Your objective
Repeat the lines below exactly as written, please, from the line with "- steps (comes" to the line with "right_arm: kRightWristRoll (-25", both lines included, and no others.

((

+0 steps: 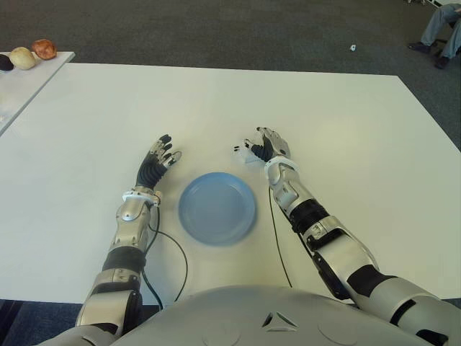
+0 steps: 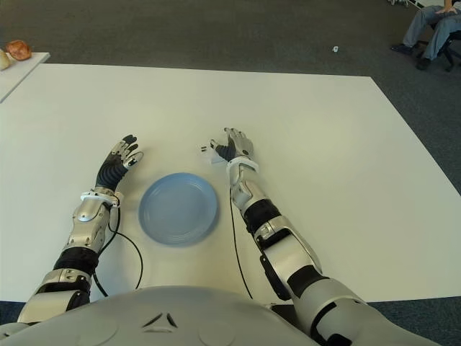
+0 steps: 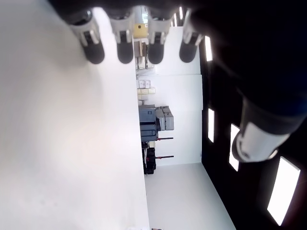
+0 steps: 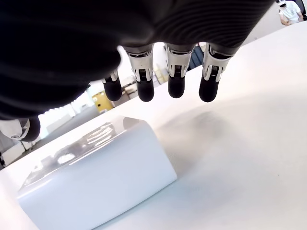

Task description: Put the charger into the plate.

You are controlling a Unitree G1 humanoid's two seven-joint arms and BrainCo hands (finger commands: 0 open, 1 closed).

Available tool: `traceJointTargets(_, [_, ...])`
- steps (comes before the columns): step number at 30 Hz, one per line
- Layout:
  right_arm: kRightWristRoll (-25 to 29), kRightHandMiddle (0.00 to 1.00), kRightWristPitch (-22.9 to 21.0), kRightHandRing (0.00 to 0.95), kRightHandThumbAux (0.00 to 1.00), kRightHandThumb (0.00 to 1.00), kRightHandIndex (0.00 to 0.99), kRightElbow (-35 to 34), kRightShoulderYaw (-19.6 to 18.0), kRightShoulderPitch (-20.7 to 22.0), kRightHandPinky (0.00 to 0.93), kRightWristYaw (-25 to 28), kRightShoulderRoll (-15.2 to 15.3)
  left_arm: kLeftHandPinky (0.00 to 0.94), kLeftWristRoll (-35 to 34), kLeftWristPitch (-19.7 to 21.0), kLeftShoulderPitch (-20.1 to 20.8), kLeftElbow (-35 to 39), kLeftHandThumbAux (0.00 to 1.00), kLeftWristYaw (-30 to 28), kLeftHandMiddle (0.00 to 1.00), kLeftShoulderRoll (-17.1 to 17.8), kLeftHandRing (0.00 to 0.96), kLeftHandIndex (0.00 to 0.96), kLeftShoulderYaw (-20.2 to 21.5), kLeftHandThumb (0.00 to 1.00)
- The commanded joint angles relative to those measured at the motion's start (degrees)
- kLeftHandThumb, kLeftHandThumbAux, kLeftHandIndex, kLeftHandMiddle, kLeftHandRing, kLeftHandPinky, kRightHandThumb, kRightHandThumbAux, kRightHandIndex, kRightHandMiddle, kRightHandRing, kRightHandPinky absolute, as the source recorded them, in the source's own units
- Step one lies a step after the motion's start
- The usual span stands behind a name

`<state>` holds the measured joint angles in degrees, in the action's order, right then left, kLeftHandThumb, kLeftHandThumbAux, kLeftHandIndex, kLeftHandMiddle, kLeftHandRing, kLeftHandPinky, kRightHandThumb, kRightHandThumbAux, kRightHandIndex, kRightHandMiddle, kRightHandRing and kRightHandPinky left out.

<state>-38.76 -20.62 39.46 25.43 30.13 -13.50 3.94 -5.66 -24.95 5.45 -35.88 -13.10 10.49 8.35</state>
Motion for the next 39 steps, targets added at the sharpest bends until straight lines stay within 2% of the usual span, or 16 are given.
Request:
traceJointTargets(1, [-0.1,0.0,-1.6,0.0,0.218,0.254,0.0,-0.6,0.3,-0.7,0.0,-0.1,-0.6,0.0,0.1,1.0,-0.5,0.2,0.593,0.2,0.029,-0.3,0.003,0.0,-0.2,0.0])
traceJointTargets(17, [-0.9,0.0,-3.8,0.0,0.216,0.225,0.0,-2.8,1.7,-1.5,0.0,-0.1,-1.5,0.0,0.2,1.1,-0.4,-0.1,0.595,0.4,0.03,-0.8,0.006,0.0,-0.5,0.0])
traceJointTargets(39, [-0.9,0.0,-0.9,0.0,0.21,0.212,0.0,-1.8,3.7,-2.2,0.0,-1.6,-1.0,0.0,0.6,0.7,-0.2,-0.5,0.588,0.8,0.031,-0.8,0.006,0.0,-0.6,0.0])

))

Finished task
- steps (comes before the columns): step number at 30 Hz, one per line
- Layout:
  right_arm: kRightWristRoll (-25 to 29), kRightHandMiddle (0.00 to 1.00), kRightWristPitch (-22.9 to 21.0), kRightHandRing (0.00 to 0.95), kRightHandThumbAux (0.00 to 1.00), kRightHandThumb (0.00 to 1.00), kRightHandIndex (0.00 to 0.99), kRightElbow (-35 to 34), kRightShoulderYaw (-19.6 to 18.0), kRightShoulderPitch (-20.7 to 22.0), kRightHandPinky (0.00 to 0.93), kRightWristYaw (-25 to 28), kRightShoulderRoll (-15.2 to 15.3)

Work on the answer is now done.